Mandy Millet, dean of nursing at Northern Virginia Community College, was put off by her experience with the system in England, where she was born and where her mother died last fall: “My mom fell in the hospital and hit her head, and they said, ‘We can’t treat her for that,’ because she was there for outpatient cancer treatment. They wouldn’t give her an ice pack or let her lie down.”

Yes, she knows that the American system will remain primarily private and that the uninsured need care. While the “concept’s good, the reality might be very different,” she said.And will new standards keep nurses from providing the care and compassion that have always been at the heart of their mission?

There were also some strong advocates in the crowd: “It’s a misconception that this is for people who don’t work,’’ said Carmen Stokes, who described herself as “an old ER nurse” at Detroit’s Sinai Grace. She’s seen the uninsured and underinsured come in far too late, at far greater expense. “I get tired of people calling it Obamacare,’’ she said, when it’s about improving access and accountability.

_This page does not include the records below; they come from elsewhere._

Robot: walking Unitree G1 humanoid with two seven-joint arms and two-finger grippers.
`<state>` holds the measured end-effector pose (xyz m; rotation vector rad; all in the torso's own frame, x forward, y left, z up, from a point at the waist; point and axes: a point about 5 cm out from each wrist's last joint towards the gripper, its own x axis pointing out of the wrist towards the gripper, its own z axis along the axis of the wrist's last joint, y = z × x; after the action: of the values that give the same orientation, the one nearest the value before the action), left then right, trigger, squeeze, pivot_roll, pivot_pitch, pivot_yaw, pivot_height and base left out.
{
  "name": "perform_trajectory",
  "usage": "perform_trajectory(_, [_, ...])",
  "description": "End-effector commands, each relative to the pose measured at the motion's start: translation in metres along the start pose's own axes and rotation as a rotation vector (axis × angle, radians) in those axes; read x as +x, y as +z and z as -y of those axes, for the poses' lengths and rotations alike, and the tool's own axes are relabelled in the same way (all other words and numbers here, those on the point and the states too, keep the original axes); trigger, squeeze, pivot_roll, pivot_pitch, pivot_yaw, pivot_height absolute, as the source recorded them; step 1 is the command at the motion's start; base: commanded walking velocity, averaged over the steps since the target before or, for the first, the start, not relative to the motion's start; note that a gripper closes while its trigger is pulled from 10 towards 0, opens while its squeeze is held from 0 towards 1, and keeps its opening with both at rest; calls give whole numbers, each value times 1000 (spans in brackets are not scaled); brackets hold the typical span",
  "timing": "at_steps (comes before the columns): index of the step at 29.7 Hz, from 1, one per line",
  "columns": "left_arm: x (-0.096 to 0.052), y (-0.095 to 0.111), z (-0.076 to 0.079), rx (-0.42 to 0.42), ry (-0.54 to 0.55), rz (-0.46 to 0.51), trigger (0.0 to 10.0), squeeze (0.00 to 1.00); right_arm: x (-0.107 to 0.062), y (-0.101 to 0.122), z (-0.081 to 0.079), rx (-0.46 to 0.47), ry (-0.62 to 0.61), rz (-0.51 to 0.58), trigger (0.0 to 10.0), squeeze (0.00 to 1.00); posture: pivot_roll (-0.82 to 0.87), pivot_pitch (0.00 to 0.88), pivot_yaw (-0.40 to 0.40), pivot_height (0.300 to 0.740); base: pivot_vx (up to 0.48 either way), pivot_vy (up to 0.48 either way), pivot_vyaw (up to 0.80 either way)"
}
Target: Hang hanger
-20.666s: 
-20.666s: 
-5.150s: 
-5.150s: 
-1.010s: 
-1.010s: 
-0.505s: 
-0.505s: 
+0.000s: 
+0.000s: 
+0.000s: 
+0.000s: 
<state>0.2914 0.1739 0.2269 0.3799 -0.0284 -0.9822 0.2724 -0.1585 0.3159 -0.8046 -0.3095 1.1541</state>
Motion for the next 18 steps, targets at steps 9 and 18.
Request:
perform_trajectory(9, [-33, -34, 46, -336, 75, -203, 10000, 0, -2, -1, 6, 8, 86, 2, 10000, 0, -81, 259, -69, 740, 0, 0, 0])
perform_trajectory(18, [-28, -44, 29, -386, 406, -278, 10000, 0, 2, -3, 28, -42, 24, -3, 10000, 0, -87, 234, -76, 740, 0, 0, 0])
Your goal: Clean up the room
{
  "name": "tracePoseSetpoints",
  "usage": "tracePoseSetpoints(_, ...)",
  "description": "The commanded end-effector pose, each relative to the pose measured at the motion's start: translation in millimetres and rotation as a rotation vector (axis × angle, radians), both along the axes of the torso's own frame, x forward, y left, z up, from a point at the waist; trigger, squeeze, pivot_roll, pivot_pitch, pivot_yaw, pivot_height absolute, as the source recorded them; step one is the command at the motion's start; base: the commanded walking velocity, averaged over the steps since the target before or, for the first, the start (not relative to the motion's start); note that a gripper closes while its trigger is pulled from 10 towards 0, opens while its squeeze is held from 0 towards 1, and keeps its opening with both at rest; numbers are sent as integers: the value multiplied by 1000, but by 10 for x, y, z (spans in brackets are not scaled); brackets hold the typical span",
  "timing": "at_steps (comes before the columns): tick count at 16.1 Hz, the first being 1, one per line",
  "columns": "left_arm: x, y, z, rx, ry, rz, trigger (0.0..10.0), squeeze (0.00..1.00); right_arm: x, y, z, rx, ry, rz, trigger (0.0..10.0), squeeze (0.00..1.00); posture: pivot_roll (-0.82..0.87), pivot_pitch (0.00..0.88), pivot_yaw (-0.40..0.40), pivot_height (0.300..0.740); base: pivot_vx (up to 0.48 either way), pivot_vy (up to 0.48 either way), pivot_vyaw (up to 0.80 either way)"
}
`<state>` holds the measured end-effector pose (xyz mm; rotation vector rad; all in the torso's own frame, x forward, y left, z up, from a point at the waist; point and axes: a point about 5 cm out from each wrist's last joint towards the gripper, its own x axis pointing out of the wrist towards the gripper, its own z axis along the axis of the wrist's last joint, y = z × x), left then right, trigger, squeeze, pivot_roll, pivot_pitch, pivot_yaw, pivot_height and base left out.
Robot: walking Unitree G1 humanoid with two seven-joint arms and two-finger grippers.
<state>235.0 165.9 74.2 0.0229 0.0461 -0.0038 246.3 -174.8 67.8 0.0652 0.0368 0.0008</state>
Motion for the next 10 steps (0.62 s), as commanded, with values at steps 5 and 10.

What the staunchest supporters love — the law’s emphasis on a common good — might be exactly what worries the critics. Whose good matters more? Once, insurers viewed reconstruction after breast cancer as cosmetic and didn’t cover it. Maybe those days should come back, said Kathleen Poindexter of Lansing, Mich. Americans “think we always have to have the best,” she said, but “people have to understand that this is a paradigm shift.”

“Maybe you’re walking around and you’re able to work; you’re fine’’ after breast cancer, added Patricia Empie of Grand Rapids, and don’t really need reconstruction that costs a sum with which “I can give immunizations to thousands.”

Most of the conventioneer skeptics interviewed hope to be proven wrong, they volunteered. Maybe glitches can be fixed.

“It’s not clear what we’re supposed to do,’’ said Rachel Bertiz, who works in a hospital and teaches nursing at Montgomery County Community College. She sees chaos, questions and a switch to electronic medical records that’s going awfully slowly.

If someone spelled out exactly how nurses are supposed to be on the forefront of change, she’d be there. “Every day I see people without insurance,” she said. “As a nurse and someone who pays taxes, that worries me” too.